Streaming MapReduce

This document walks through how to implement a simple streaming application using Ray’s actor capabilities. It implements a streaming MapReduce which computes word counts on wikipedia articles.

You can view the code for this example.

To run the example, you need to install the dependencies

pip install wikipedia

and then execute the script as follows:

python ray/doc/examples/streaming/

For each round of articles read, the script will output the top 10 words in these articles together with their word count:

article index = 0
   the 2866
   of 1688
   and 1448
   in 1101
   to 593
   a 553
   is 509
   as 325
   are 284
   by 261
article index = 1
   the 3597
   of 1971
   and 1735
   in 1429
   to 670
   a 623
   is 578
   as 401
   by 293
   for 285
article index = 2
   the 3910
   of 2123
   and 1890
   in 1468
   to 658
   a 653
   is 488
   as 364
   by 362
   for 297
article index = 3
   the 2962
   of 1667
   and 1472
   in 1220
   a 546
   to 538
   is 516
   as 307
   by 253
   for 243
article index = 4
   the 3523
   of 1866
   and 1690
   in 1475
   to 645
   a 583
   is 572
   as 352
   by 318
   for 306

Note that this examples uses distributed actor handles, which are still considered experimental.

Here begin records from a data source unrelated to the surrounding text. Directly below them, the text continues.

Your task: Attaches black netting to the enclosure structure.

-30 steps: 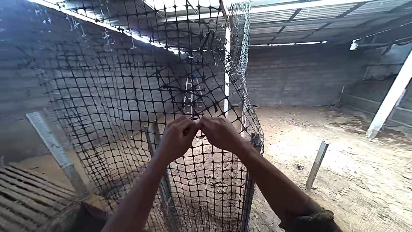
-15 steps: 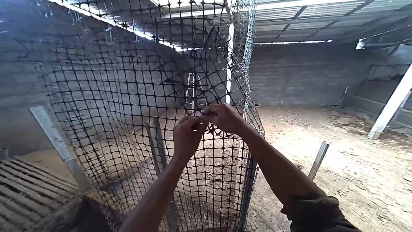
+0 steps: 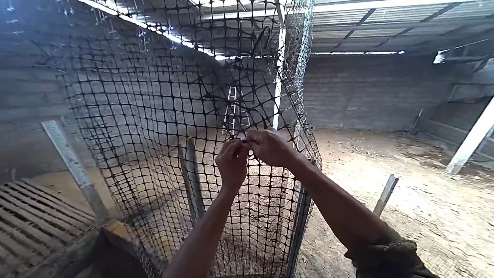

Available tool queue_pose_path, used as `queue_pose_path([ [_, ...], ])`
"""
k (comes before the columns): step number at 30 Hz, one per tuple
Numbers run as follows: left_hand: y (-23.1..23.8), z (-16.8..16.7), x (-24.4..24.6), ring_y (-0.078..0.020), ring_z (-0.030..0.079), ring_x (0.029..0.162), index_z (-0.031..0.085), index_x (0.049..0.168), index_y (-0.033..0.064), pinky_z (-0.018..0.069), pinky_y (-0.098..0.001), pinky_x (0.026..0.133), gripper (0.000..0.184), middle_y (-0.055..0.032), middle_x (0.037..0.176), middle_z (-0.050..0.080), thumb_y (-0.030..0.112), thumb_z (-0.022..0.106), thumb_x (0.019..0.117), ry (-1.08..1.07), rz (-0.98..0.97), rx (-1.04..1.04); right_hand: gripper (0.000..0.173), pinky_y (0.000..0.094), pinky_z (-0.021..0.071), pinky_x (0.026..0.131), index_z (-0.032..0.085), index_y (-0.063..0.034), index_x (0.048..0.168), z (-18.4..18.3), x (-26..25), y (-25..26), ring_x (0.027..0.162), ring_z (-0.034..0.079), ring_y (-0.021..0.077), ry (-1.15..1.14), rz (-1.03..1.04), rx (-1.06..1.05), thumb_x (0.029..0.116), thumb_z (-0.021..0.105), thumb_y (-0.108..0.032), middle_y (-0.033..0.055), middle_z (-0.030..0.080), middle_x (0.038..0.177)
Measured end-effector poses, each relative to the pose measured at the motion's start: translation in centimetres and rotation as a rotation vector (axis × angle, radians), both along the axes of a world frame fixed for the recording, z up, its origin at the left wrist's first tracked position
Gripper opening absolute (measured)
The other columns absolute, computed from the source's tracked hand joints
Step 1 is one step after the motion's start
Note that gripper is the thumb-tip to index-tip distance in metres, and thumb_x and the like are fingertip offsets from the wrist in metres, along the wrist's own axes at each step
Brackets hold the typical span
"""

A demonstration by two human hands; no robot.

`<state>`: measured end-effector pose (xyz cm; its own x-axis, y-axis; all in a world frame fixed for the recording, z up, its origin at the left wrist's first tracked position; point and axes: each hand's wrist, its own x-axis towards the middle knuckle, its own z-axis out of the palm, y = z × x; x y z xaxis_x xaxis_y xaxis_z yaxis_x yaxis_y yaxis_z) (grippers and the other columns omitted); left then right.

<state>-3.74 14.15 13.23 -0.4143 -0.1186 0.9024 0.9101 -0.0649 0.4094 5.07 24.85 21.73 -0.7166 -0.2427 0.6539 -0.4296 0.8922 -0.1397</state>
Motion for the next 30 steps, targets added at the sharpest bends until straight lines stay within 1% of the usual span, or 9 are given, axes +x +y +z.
queue_pose_path([
  [5,0.3,-0.3,-0.9,-0.0009,0.062,0.075,0.072,0.096,-0.0081,0.0531,-0.0145,0.070,0.010,-0.0122,0.098,0.068,0.000,0.068,0.0908,0.108,-0.022,0.000,0.017,0.0430,0.0494,0.063,0.066,-0.0053,0.092,0.2,0.1,0.0,0.065,0.060,0.0202,-0.015,-0.018,0.022,0.1027,0.059,-0.016,0.0059,0.060,0.068],
  [8,0.3,-0.4,-1.5,-0.0003,0.059,0.074,0.071,0.092,-0.0057,0.0518,-0.0146,0.069,0.012,-0.0092,0.097,0.066,0.006,0.068,0.0940,0.082,-0.019,-0.002,0.018,0.0464,0.0524,0.064,0.068,-0.0066,0.112,0.1,0.9,0.0,0.065,0.062,0.0229,-0.025,-0.072,0.034,0.1039,0.056,-0.017,0.0071,0.064,0.072],
  [10,0.4,-0.7,-1.9,-0.0007,0.060,0.076,0.070,0.095,-0.0046,0.0529,-0.0160,0.070,0.013,-0.0079,0.099,0.065,0.008,0.067,0.0958,0.060,-0.072,0.016,0.026,0.0521,0.0550,0.066,0.062,-0.0054,0.126,-0.2,1.5,-0.1,0.070,0.067,0.0298,-0.051,-0.187,0.051,0.1044,0.052,-0.016,0.0115,0.067,0.079],
  [12,0.5,-1.0,-2.3,-0.0020,0.061,0.080,0.069,0.100,-0.0049,0.0548,-0.0182,0.074,0.013,-0.0078,0.104,0.063,0.007,0.064,0.0970,0.056,-0.159,0.045,0.025,0.0545,0.0560,0.070,0.062,-0.0012,0.122,-1.0,1.4,-0.1,0.077,0.070,0.0344,-0.040,-0.262,0.057,0.1057,0.050,-0.017,0.0155,0.069,0.084],
  [16,0.5,-1.5,-2.9,-0.0027,0.062,0.089,0.065,0.102,-0.0023,0.0572,-0.0211,0.078,0.010,-0.0041,0.108,0.059,0.006,0.060,0.0983,0.096,-0.278,0.095,0.025,0.0541,0.0563,0.070,0.065,0.0010,0.112,-2.2,0.5,0.2,0.080,0.071,0.0366,0.032,-0.303,0.079,0.1062,0.050,-0.019,0.0178,0.069,0.086],
  [22,-0.1,-2.3,-3.8,0.0001,0.057,0.103,0.063,0.100,0.0143,0.0524,-0.0184,0.086,0.008,0.0059,0.112,0.056,0.018,0.058,0.1035,0.217,-0.295,0.080,0.021,0.0547,0.0558,0.065,0.064,-0.0007,0.106,-2.2,-0.5,-0.4,0.076,0.071,0.0366,0.046,-0.308,0.131,0.1050,0.053,-0.018,0.0163,0.068,0.081],
  [26,-0.6,-2.1,-4.1,-0.0015,0.062,0.110,0.063,0.103,0.0202,0.0541,-0.0224,0.092,0.008,0.0102,0.114,0.065,0.018,0.055,0.1052,0.309,-0.362,0.014,0.023,0.0558,0.0549,0.067,0.062,-0.0009,0.107,-1.7,-0.3,-0.5,0.080,0.071,0.0378,-0.028,-0.301,0.126,0.1064,0.050,-0.020,0.0169,0.068,0.083],
  [28,-1.0,-1.7,-4.5,-0.0024,0.064,0.108,0.062,0.107,0.0192,0.0550,-0.0240,0.093,0.010,0.0087,0.113,0.069,0.020,0.052,0.1070,0.313,-0.386,-0.068,0.024,0.0557,0.0548,0.068,0.062,-0.0008,0.108,-1.5,-0.4,-0.2,0.080,0.071,0.0378,-0.053,-0.294,0.129,0.1072,0.049,-0.021,0.0169,0.068,0.083],
  [30,-1.5,-1.2,-4.8,-0.0034,0.065,0.104,0.062,0.108,0.0096,0.0552,-0.0246,0.090,0.014,0.0026,0.109,0.070,0.015,0.050,0.1068,0.292,-0.373,-0.159,0.025,0.0557,0.0549,0.069,0.061,-0.0003,0.108,-1.3,-0.4,0.1,0.080,0.070,0.0374,-0.078,-0.278,0.135,0.1079,0.049,-0.023,0.0170,0.067,0.083],
])
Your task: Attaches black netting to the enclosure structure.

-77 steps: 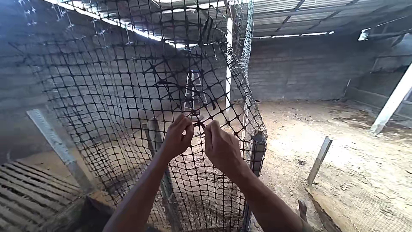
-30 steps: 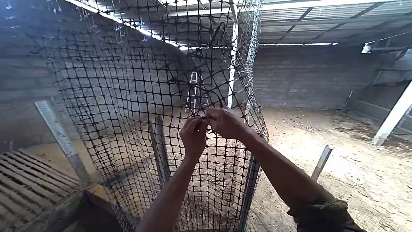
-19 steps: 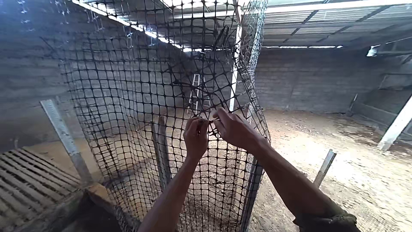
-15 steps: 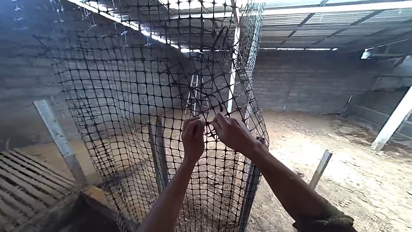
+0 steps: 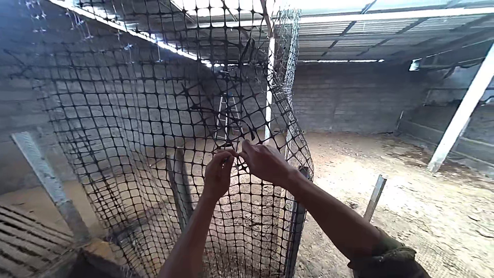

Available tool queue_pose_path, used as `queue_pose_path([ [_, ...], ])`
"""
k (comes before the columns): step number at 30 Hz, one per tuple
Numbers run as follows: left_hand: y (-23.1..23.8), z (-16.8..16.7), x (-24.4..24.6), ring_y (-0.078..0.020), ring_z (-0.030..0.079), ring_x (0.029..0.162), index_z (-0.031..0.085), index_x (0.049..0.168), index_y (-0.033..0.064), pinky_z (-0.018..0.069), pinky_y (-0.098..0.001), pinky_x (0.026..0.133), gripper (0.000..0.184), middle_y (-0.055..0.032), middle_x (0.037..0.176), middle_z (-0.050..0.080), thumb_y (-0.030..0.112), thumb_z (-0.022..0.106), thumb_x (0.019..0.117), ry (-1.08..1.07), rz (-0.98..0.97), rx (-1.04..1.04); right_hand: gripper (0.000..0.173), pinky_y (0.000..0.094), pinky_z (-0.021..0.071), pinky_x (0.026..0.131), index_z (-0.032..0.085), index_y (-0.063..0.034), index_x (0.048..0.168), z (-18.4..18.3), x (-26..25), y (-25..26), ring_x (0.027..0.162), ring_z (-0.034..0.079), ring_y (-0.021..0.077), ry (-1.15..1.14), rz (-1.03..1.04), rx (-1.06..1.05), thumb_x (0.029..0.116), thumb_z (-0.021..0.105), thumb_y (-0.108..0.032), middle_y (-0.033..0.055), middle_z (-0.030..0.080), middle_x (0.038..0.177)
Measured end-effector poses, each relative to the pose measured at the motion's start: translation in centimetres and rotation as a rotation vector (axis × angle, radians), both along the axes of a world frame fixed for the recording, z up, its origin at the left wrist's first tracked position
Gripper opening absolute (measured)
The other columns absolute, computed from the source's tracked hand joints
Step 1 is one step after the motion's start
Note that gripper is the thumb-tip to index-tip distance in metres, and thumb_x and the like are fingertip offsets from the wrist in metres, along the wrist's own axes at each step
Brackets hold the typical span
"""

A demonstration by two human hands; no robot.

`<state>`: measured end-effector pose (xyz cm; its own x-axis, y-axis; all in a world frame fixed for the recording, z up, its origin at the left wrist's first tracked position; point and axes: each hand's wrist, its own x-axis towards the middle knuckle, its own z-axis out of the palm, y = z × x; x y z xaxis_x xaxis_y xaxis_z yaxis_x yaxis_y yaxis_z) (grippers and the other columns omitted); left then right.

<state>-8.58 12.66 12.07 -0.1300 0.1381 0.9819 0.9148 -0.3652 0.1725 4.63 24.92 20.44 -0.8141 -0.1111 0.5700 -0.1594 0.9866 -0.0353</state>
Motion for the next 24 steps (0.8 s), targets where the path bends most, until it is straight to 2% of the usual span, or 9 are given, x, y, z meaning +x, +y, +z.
queue_pose_path([
  [3,-0.7,1.2,0.3,-0.0037,0.063,0.094,0.065,0.106,-0.0046,0.0535,-0.0215,0.083,0.022,-0.0075,0.102,0.067,0.010,0.048,0.1043,-0.004,0.096,-0.121,0.026,0.0555,0.0544,0.073,0.060,-0.0005,0.110,0.8,0.9,-0.3,0.084,0.069,0.0368,-0.093,-0.002,0.000,0.1090,0.047,-0.023,0.0173,0.067,0.086],
  [5,-1.1,2.1,0.8,-0.0038,0.062,0.088,0.066,0.105,-0.0055,0.0528,-0.0203,0.079,0.023,-0.0096,0.098,0.067,0.010,0.048,0.1045,0.016,0.161,-0.191,0.026,0.0558,0.0541,0.078,0.060,-0.0011,0.115,1.3,1.9,-1.1,0.092,0.069,0.0378,-0.175,-0.028,0.013,0.1094,0.043,-0.021,0.0185,0.067,0.092],
  [8,-1.7,3.2,1.8,-0.0138,0.066,0.087,0.069,0.105,-0.0050,0.0552,-0.0290,0.081,0.024,-0.0141,0.096,0.069,0.009,0.050,0.1035,0.092,0.265,-0.251,0.027,0.0555,0.0540,0.081,0.059,-0.0003,0.120,1.5,3.4,-2.4,0.098,0.069,0.0389,-0.211,-0.088,0.055,0.1092,0.040,-0.017,0.0198,0.068,0.098],
  [11,-2.2,4.2,2.6,-0.0199,0.067,0.082,0.072,0.111,-0.0028,0.0566,-0.0351,0.079,0.025,-0.0141,0.091,0.068,0.007,0.051,0.1031,0.156,0.325,-0.320,0.029,0.0545,0.0540,0.081,0.060,0.0016,0.124,1.7,4.6,-3.6,0.098,0.069,0.0395,-0.192,-0.151,0.095,0.1085,0.043,-0.017,0.0209,0.068,0.100],
  [12,-2.3,4.4,2.8,-0.0197,0.065,0.078,0.073,0.108,-0.0019,0.0558,-0.0343,0.077,0.025,-0.0130,0.088,0.066,0.007,0.050,0.1029,0.176,0.339,-0.341,0.030,0.0544,0.0542,0.082,0.060,0.0015,0.124,1.8,4.8,-3.9,0.098,0.069,0.0397,-0.184,-0.162,0.097,0.1088,0.044,-0.019,0.0211,0.069,0.100],
  [16,-2.8,5.4,3.9,-0.0211,0.064,0.076,0.072,0.096,-0.0022,0.0553,-0.0358,0.074,0.021,-0.0131,0.085,0.064,0.004,0.052,0.0995,0.219,0.386,-0.429,0.030,0.0546,0.0550,0.081,0.063,0.0014,0.117,1.9,5.2,-3.9,0.095,0.070,0.0399,-0.141,-0.130,0.091,0.1091,0.046,-0.022,0.0211,0.069,0.095],
  [20,-3.3,5.8,3.9,-0.0242,0.066,0.087,0.072,0.103,-0.0033,0.0568,-0.0369,0.081,0.022,-0.0161,0.097,0.066,0.004,0.051,0.0989,0.319,0.372,-0.528,0.028,0.0530,0.0553,0.079,0.067,0.0012,0.108,1.7,5.3,-3.1,0.090,0.070,0.0366,-0.042,-0.023,0.056,0.1074,0.048,-0.019,0.0185,0.069,0.089],
  [22,-3.6,5.7,3.6,-0.0241,0.067,0.092,0.072,0.103,-0.0025,0.0568,-0.0382,0.083,0.022,-0.0161,0.102,0.067,0.008,0.055,0.0936,0.350,0.334,-0.523,0.029,0.0520,0.0554,0.074,0.068,0.0015,0.100,1.4,5.0,-3.1,0.083,0.070,0.0348,0.046,0.034,0.052,0.1067,0.051,-0.021,0.0171,0.068,0.083],
  [24,-3.7,5.7,3.6,-0.0250,0.068,0.094,0.073,0.099,-0.0041,0.0569,-0.0388,0.086,0.022,-0.0176,0.102,0.068,0.009,0.057,0.0939,0.344,0.297,-0.504,0.028,0.0504,0.0561,0.068,0.069,0.0019,0.095,0.9,4.4,-2.9,0.076,0.070,0.0326,0.165,0.137,0.050,0.1048,0.054,-0.020,0.0160,0.068,0.080],
])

There is a Mapper actor, which has a method get_range used to retrieve word counts for words in a certain range:

class Mapper(object):

    def __init__(self, title_stream):
        # Constructor, the title stream parameter is a stream of wikipedia
        # article titles that will be read by this mapper

    def get_range(self, article_index, keys):
        # Return counts of all the words with first
        # letter between keys[0] and keys[1] in the
        # articles that haven't been read yet with index
        # up to article_index

The Reducer actor holds a list of mappers, calls get_range on them and accumulates the results.

class Reducer(object):

    def __init__(self, keys, *mappers):
         # Constructor for a reducer that gets input from the list of mappers
         # in the argument and accumulates word counts for words with first
         # letter between keys[0] and keys[1]

    def next_reduce_result(self, article_index):
         # Get articles up to article_index that haven't been read yet,
         # accumulate the word counts and return them

On the driver, we then create a number of mappers and reducers and run the streaming MapReduce:

streams = # Create list of num_mappers streams
keys = # Partition the keys among the reducers.

# Create a number of mappers.
mappers = [Mapper.remote(stream) for stream in streams]

# Create a number of reduces, each responsible for a different range of keys.
# This gives each Reducer actor a handle to each Mapper actor.
reducers = [Reducer.remote(key, *mappers) for key in keys]

article_index = 0
while True:
    counts = ray.get([reducer.next_reduce_result.remote(article_index)
                      for reducer in reducers])
    article_index += 1

The actual example reads a list of articles and creates a stream object which produces an infinite stream of articles from the list. This is a toy example meant to illustrate the idea. In practice we would produce a stream of non-repeating items for each mapper.